* _Instructions to follow_
Search the material below for the string "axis" and list each line that holds it.

╔══

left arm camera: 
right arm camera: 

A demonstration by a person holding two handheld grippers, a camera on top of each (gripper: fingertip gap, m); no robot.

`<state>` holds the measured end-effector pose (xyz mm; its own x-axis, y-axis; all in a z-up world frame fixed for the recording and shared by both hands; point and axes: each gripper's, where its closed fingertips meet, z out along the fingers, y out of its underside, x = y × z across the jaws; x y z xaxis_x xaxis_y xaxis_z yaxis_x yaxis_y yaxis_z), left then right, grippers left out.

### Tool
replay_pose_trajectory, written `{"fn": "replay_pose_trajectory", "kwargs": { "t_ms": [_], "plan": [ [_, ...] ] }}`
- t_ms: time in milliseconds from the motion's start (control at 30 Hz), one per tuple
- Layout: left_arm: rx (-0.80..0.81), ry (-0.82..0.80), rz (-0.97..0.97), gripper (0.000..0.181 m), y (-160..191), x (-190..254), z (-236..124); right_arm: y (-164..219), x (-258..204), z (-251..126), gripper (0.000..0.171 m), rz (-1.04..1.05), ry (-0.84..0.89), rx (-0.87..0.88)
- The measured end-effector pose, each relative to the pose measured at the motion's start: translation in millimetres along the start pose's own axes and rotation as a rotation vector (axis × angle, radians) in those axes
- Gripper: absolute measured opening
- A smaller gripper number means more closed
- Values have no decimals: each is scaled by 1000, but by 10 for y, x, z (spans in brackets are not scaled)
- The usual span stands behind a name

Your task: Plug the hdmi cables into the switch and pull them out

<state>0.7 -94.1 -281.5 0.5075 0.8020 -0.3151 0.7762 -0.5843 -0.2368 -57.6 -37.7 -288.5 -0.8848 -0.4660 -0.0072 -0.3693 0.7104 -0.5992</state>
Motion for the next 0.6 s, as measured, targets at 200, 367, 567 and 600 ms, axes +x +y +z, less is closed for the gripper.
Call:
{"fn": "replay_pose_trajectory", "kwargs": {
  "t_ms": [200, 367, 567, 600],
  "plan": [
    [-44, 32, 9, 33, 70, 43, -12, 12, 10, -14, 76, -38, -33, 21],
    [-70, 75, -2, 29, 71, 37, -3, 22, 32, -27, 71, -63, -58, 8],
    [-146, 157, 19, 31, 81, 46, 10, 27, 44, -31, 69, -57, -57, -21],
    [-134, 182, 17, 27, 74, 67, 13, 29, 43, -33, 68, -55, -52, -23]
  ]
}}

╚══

* _Finished task_
`<state>` holds the measured end-effector pose (xyz mm; its own x-axis, y-axis; all in a z-up world frame fixed for the recording and shared by both hands; point and axes: each gripper's, where its closed fingertips meet, z out along the fingers, y out of its underside, x = y × z across the jaws; x y z xaxis_x xaxis_y xaxis_z yaxis_x yaxis_y yaxis_z), left then right, grippers left out.
- The measured end-effector pose, each relative to the pose measured at the motion's start: translation in millimetres along the start pose's own axes and rotation as a rotation vector (axis × angle, radians) in those axes

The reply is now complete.